LUKS2: Initialize LUKS2 reencryption with data device size
reduction (currently, only encryption mode is supported). The
last size sectors on the original plaintext device is used for
temporarily storing the original first data segment. The
former first data segment is replaced with LUKS2 header (half
the size value), and plaintext data is shifted backwards
(again half the size value) while being encrypted.
The recommended minimum size is twice the default LUKS2 header
size (--reduce-device-size 32M) for encryption mode.

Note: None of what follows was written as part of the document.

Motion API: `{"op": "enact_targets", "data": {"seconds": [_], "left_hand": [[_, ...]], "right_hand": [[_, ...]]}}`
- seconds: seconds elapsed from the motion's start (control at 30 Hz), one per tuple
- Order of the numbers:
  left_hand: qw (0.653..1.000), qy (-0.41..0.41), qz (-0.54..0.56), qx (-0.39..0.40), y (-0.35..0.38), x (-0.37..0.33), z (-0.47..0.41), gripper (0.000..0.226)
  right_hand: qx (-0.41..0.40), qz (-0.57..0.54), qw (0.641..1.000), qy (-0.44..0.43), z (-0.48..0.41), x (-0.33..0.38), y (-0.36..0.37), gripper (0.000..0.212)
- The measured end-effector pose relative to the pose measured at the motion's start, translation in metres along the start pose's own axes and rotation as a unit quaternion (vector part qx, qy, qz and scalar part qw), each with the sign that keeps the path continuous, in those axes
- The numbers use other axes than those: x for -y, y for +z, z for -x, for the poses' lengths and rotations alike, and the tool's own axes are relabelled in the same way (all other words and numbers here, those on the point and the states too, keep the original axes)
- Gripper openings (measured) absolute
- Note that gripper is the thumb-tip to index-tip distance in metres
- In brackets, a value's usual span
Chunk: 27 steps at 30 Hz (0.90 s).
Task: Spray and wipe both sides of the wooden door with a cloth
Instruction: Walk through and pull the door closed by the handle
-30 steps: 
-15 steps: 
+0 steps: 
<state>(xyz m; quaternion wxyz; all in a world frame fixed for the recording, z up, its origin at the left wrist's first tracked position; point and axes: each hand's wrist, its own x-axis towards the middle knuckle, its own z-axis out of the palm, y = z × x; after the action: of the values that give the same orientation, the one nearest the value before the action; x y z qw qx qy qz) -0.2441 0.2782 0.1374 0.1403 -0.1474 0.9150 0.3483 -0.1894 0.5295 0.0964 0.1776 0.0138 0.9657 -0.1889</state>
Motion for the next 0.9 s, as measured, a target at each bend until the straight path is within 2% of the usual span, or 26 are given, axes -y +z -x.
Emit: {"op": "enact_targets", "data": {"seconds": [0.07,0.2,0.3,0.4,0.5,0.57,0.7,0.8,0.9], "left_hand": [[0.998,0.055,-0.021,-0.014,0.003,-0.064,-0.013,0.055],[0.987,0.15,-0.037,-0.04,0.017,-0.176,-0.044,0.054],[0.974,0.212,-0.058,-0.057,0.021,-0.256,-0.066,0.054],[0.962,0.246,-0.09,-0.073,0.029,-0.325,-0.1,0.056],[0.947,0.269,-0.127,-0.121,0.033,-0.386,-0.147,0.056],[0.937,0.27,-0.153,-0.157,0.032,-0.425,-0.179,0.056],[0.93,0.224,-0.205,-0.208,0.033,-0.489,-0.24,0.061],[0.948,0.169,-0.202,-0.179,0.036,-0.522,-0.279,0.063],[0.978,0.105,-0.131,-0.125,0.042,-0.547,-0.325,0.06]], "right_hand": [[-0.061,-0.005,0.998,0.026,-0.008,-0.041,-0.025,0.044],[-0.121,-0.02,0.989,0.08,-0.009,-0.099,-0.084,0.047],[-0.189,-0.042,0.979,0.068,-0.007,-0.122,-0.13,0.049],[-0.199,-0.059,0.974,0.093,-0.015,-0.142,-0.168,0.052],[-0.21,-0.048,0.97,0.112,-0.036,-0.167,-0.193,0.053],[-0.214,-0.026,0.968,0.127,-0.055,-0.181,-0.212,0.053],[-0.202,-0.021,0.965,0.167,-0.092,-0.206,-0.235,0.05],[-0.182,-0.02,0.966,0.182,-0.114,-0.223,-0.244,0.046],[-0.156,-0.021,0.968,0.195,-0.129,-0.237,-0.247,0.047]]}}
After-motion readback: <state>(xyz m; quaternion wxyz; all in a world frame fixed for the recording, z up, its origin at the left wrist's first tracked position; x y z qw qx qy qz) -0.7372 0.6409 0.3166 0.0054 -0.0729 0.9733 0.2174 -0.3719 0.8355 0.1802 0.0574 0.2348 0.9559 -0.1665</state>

The sum of --device-size and --reduce-device-size values must
not exceed the real device size.
LUKS1: Enlarge the data offset to the specified value by
shrinking the device size.
You cannot shrink the device by more than 64 MiB (131072
sectors).
--resilience mode (LUKS2 only)
Reencryption resilience mode can be one of checksum, journal
or none.
checksum: default mode, where individual checksums of
ciphertext hotzone sectors are stored, so the recovery process
can detect which sectors were already reencrypted. It requires
that the device sector write is atomic.
journal: The hotzone is journaled in the binary area (so the
data are written twice).
none: Performance mode. There is no protection, and the only
way it’s safe to interrupt the reencryption is similar to an
old offline reencryption utility.
Resilience modes can be changed unless datashift mode is used
for operation initialization (encryption with
--reduce-device-size option).
--resilience-hash hash (LUKS2 only)
The hash algorithm is used with "--resilience checksum" only.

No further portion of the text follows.